The first casualty
by Firecadet
Summary: SWTOR character-based story, set five years after the end of the Makeb storyline. Inevitable spoilers. Major Junn Stormgrin is left behind when a mission on an imperial world goes south. His wife and three year old son are left to cope with his death, supported by the members of Havoc Squad. Elara Dorne/Male Trooper.
1. Chapter 1

It doesn't really matter where you live, if the holocomm goes off at three in the morning, local time; you know it's usually trouble.

When your husband is a special forces major, such a call is an even more worrying event than it might be usually be.

When he's leading the best unit in the Galaxy, it's always trouble.

Without getting out of her warm bed, Elara reached over to the holocomm she always left by the sign of her bed when Junn was away, hoping it wouldn't sound outside of office hours, and slapped the accept call button.

It was who she dreaded.

"Elara," General Garza said. "I need you to come into my office immediately. Don't disturb Haran." The matter-of-fact instruction not to disturb her three-year-old son hit Elara in the gut like a punch.

"The Major?" She asked, dreading the answer.

"This line isn't secure enough me to discuss that, Elara. I'll be in my office at the Republica building."

The mention of the building, in which the general's apartment was situated, brought a whole host of demons into being.

"I'm on my way." She responded, before slapping the end call button. She had always known this day would come. That knowledge didn't make its arrival any easier.

Numbly, she pulled on the uniform of the Republic Medical Corps, or MedCorps, as it was usually referred to. She had accepted the sideways promotion into the dedicated medical Corps when Haran came along, simply because SpecForce frontline operations were no place for pregnant soldiers. She'd hated letting Junn out from under her thumb, simply because Jorgen told her he still retained his eye for the fairer sex. Having the Cathar as her husband's XO made it possible to relax a little, plea because he came from the school of military training which never left any man behind, or allowed CO's to play away the instant their wife wasn't around.

Looking at the two speeders in the landing bay, Elara decided her company car, a liveried, but relatively anonymous Coruscant Motor Works airspeeder, or CMW for short, would be far more discreet than the family private speeder, a Kuati luxury model with a top speed approaching the sound barrier and a surprising number of seats, along with the inevitable modifications, such as chaff dispensers, a target lock warning system and a pair of light blaster cannons, not to mention the capital ship grade transparisteel windows and dura-alloy body panels that gave it the survivability of a light tank against anything short of capital ship grade weapons.

One of the few company features her CMW did come with was a full set of blue lights, allowing her to cut through the night traffic quickly on her way to visit Garza.

When she arrived, the general was in casual dress, cupping a snifter of correlian whiskey.

"19 hours ago, the Major sent me a message to inform me he was commencing Operation Proverb, a strike against imperial holdings on Barenthia V, in the mid-core. 15 hours ago, when the operation was overdue, I received this message." She pressed the button on the arm of her chair.

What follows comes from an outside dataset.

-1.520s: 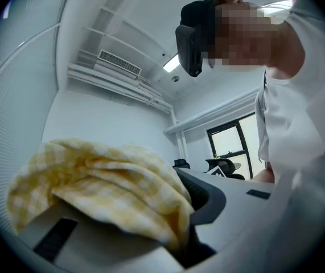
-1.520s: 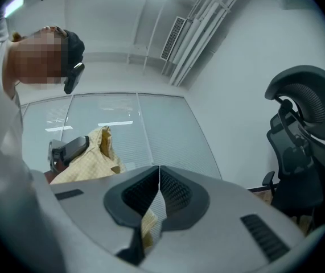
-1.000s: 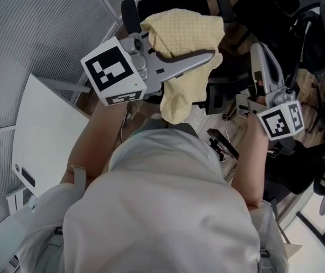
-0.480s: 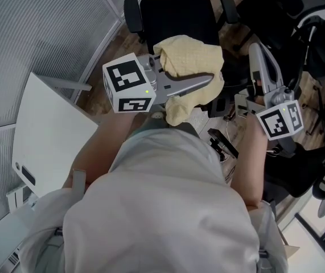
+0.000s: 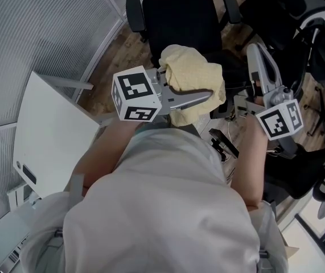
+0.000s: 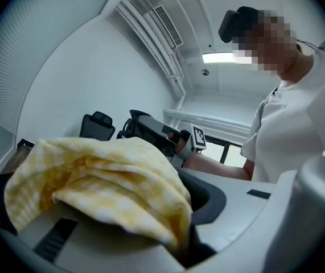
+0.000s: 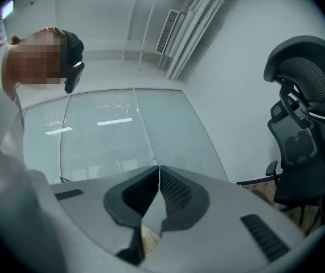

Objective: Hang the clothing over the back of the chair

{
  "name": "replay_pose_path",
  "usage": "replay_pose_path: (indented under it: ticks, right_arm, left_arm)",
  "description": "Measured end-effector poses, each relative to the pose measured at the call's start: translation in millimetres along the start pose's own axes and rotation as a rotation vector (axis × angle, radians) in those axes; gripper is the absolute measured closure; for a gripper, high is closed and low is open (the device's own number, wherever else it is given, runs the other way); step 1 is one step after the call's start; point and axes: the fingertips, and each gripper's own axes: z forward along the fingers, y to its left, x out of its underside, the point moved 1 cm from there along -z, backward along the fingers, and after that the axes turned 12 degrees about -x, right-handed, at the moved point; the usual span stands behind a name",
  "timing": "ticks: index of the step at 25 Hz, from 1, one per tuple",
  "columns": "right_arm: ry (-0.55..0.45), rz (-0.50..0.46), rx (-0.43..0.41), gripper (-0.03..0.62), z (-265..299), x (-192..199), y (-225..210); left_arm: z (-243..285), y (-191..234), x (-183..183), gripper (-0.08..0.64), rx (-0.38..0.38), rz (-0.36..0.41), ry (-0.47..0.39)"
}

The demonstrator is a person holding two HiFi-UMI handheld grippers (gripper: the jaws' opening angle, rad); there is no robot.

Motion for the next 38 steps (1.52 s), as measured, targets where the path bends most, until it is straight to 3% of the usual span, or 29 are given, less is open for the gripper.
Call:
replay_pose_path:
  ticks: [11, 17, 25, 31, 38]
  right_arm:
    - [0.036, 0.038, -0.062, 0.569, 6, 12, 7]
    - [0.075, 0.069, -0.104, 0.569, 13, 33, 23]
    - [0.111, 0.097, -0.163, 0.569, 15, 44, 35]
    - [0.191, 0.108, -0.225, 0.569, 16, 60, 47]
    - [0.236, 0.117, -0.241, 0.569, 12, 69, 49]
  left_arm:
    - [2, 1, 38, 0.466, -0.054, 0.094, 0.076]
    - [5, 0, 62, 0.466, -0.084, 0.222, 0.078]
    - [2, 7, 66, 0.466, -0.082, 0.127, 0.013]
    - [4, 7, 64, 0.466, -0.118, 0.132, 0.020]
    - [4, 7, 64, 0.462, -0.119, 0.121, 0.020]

"General." A helmetless Cathar she recognised all too well said, holding on to one of the FM handles next to the holotransmitter of a BT–7. "We ran into some serious trouble on Barenthia. SIS missed a sensor array, and they must been tracking us the whole time we were advancing down the ravine.

First we knew of it was when half-dozen hover-tanks crested the next rise and opened fire with everything they had. Half of the Safecrackers and two of the Blackmoons went down instantly, before we returned fire. We lost another half-dozen retreating. The major wasn't hit, when we got back to the Avenger, they were waiting for us there too. The Major turned to me, and told me I was in command, and to get everyone home. Then he got the suppressor off his rifle, handed it to me, and told me to give it to Haran when he was six…" The Cathar's voice broke off briefly, and Elara saw several tears trickling down his face. "Then he hefted his rifle, told me to look after Elara for him, and charged them alone. He was still shooting when we raised the ramp. Then we had Imperial fighters incoming, and we lost him on sensors." The Cathar paused briefly, before continuing far more formally. "General Garza, it is my sad duty to report that Major Junn Stormgrin is missing in action, presumed dead. He passed command to me before he became detached from us. I'm sorry, we lost him." He continued, his face more visibly wracked them before. "I'm sorry, Elara. We lost him."


	2. Chapter 2

T+20hrs, Chan System

He could hear the dogs baying.

He'd broken free of the circle of imperial elite troops as much by luck as any sane judgement. Ten years of combat experience had picked out the single segment of the line from which the bolts were passing over him, rather than impacting around him, occasionally ablating layers from his body armour. He'd charged it, knowing it was his only chance once the avenger had lifted. The gamble had paid off.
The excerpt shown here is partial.